Just off the top of my head...

o Ever-present non-zero chance of dwarves catching fire.
o Loss of any workshops built with flammable material (like wood).
o Loss of any flammable items not yet stored, from wood to coal to alcohol.
o Loss of gatherable plants near fortress.
o Delay of above-ground projects.
o Loss of points for style.


B... but...

Dwarves catching fire, a bad thing? Also, style points loss? I kind of like my one fort.
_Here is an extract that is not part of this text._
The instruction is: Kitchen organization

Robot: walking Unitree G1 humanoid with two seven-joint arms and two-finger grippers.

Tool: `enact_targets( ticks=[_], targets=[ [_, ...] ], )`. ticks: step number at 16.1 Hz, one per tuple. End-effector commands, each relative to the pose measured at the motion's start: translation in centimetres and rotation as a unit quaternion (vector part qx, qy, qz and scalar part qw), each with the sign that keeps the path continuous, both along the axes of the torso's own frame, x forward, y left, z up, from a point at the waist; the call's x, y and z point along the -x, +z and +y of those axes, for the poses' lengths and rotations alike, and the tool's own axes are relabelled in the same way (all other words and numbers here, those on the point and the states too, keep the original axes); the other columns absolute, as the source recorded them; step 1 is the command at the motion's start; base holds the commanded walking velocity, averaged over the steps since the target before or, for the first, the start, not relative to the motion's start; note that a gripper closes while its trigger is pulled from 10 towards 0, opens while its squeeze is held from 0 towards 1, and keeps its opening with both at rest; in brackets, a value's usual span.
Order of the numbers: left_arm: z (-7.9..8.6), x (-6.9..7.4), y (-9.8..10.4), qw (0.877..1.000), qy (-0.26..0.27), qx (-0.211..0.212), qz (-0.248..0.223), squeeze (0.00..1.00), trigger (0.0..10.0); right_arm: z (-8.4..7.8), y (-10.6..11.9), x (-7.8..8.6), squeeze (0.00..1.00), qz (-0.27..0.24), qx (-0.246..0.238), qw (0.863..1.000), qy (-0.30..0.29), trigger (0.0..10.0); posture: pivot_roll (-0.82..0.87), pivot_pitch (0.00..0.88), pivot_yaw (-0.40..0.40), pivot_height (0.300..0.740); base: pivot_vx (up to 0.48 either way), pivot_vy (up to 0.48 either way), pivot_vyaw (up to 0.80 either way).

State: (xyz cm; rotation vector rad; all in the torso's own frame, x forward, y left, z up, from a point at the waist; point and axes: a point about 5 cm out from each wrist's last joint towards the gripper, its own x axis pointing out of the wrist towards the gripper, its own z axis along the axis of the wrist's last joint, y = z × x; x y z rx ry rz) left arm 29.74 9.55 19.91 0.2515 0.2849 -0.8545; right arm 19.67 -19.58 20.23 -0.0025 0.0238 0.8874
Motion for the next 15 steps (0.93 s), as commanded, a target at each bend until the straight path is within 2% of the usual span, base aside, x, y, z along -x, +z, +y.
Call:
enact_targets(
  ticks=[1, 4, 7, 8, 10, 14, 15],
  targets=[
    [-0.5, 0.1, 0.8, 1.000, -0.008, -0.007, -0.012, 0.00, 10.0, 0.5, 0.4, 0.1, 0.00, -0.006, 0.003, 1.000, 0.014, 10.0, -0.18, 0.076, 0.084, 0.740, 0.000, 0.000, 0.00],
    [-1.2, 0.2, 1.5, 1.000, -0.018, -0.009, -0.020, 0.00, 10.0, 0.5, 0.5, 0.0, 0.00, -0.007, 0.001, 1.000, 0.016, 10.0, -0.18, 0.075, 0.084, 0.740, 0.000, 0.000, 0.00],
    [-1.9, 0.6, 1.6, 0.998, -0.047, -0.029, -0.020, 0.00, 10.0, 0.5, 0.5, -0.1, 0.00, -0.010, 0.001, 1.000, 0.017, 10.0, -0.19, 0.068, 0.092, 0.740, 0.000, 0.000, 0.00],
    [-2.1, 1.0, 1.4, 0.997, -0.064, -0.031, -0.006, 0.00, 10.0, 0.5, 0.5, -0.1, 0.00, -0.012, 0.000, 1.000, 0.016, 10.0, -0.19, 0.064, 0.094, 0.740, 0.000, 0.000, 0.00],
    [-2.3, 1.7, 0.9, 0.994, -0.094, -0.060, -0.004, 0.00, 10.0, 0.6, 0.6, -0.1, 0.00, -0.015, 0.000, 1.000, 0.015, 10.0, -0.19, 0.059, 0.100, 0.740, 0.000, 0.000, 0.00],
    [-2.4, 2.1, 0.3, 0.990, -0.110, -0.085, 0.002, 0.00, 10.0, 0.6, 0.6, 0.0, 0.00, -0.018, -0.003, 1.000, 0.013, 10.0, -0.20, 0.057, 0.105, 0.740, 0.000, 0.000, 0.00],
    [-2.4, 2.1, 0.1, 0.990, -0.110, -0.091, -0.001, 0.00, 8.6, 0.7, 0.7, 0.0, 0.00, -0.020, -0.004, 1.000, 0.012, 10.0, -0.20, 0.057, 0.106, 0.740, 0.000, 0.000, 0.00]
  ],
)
It has gotten further than almost any other fort I've ever had, and I rather like the implication that it looks like a burned-out Boatmurdered-style Mordor thanks to fire imp activity.

555
The tendency of dwarven babies to suicide is tragic and hilarious.

For instance, in one of my forts I was working on a cistern to power a few flood traps, and I accidentally tunneled into the brook for part of the underground section. This caused a moderate flood (eventually controlled) which, in turn, caused a number of mothers to drop their babies upon being slammed with flowing water. My WTF moments started to come when I was getting death messages, and using the stocks menu I eventually found several dead babies in my reservoir. My best guess, of course, is that their widdle baby eyes couldn't tell the reservoir from the layers of water coverings on their actual mothers.